Within this mixed landscape, SCR PIEMONTE SPA’s plan to outsource multigenic breast cancer testing stands out as a deliberate choice to buy genomic analysis as a service, while other elements of the breast cancer pathway – from imaging to histopathology – are being reinforced through insourcing or investment in equipment and AI.

Market engagement as a standard step for complex diagnostics

The Piemonte notice is one of a growing number of pre-tender market engagements for highly specialised diagnostics. In November 2025 ASL2 in Liguria opened a preliminary market consultation for a combined system to study clinically relevant genetic variants in oncological diagnostics, including assistance services and consumable materials. NHS England’s AI histopathology consultation in November 2025 has a similar purpose: to inform commercial strategy before any formal tender is issued.

Outside oncology, diagnostics buyers are using the same approach for point-of-care testing. In November 2025 Azienda Zero in Padova began a market survey on decentralised POCT diagnostic systems, aiming for technological simplification, reduced redundancies and improved data traceability. In January 2026 the Business Services Organisation launched a two-stage preliminary market engagement for a managed service contract for point-of-care INR and handheld blood gas testing.

For diagnostics suppliers, these consultations create earlier opportunities to engage with buyers and influence technical requirements and service models. For public bodies, they offer a way to de-risk procurements that involve complex science, data flows and multi-site implementation.

Outlook: what to watch from the Piemonte consultation

The Piemonte prior information notice does not yet spell out expected test volumes, contract length or whether a single provider or several will be appointed.

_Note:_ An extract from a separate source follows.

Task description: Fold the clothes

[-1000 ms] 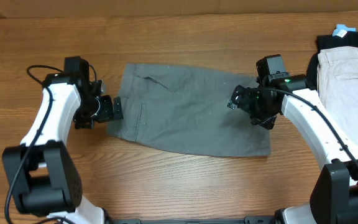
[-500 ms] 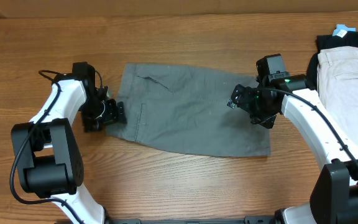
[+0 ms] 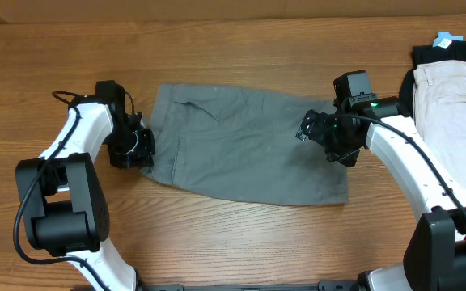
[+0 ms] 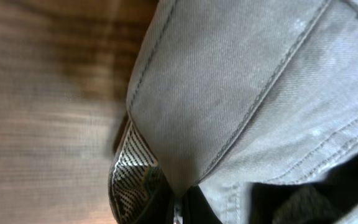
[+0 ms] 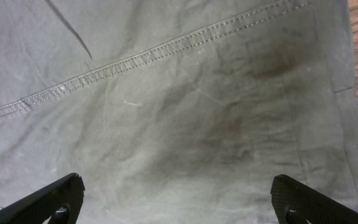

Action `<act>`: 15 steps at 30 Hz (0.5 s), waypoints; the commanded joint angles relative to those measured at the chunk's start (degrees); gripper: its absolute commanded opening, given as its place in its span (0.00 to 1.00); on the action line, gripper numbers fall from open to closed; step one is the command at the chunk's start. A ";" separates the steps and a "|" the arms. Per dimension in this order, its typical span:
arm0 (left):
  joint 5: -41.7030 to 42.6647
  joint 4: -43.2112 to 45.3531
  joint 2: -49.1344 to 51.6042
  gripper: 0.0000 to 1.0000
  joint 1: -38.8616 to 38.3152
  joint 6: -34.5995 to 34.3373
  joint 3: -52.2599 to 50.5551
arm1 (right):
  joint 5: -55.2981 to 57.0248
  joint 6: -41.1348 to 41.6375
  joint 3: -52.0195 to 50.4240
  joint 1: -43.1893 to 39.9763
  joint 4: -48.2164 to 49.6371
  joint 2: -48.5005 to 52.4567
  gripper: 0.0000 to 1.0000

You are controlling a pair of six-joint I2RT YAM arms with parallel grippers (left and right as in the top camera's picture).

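Note:
Grey shorts (image 3: 245, 145) lie spread flat on the wooden table (image 3: 241, 234), waistband to the left. My left gripper (image 3: 141, 150) sits at that left edge. In the left wrist view it (image 4: 176, 211) is shut on the waistband (image 4: 229, 93), whose striped lining (image 4: 129, 171) shows beside the jaws. My right gripper (image 3: 322, 139) hangs over the right part of the shorts. In the right wrist view it (image 5: 179, 202) is open above the grey cloth, with a stitched seam (image 5: 148, 59) running across and nothing between the fingers.
A pile of clothes lies at the back right: beige trousers (image 3: 453, 93) on a black garment (image 3: 447, 53) with a blue tag. A cardboard wall (image 3: 217, 8) runs along the table's far edge.
My left gripper, open at the waistband edge before, is now shut on it. The shorts have shifted slightly to the left. The right gripper has stayed open over the right part.
My left gripper stood open near the table's front edge, left of the shorts. Then it was high above the table by their left side, then open at the waistband, and now it is shut on it. The right gripper stayed open over the shorts' right part throughout.

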 commanded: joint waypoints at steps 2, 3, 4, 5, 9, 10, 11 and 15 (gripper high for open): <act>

Those details will only become clear if a full tender follows the current consultation.

Key points to watch include:

  • whether the service is designed as a single regional contract or divided between multiple providers;
  • how turnaround times, quality metrics and accreditation requirements are defined for the multigenic tests;
  • how genomic reports are expected to integrate with imaging, pathology and oncology services that are being strengthened through other procurements.

Across Europe, however, the direction is visible from the recent sequence of notices: complex genomic and digital diagnostics for cancer are now treated as core parts of public healthcare, and procurement teams are experimenting with a mix of outsourced services, insourcing arrangements and technology acquisitions to deliver them.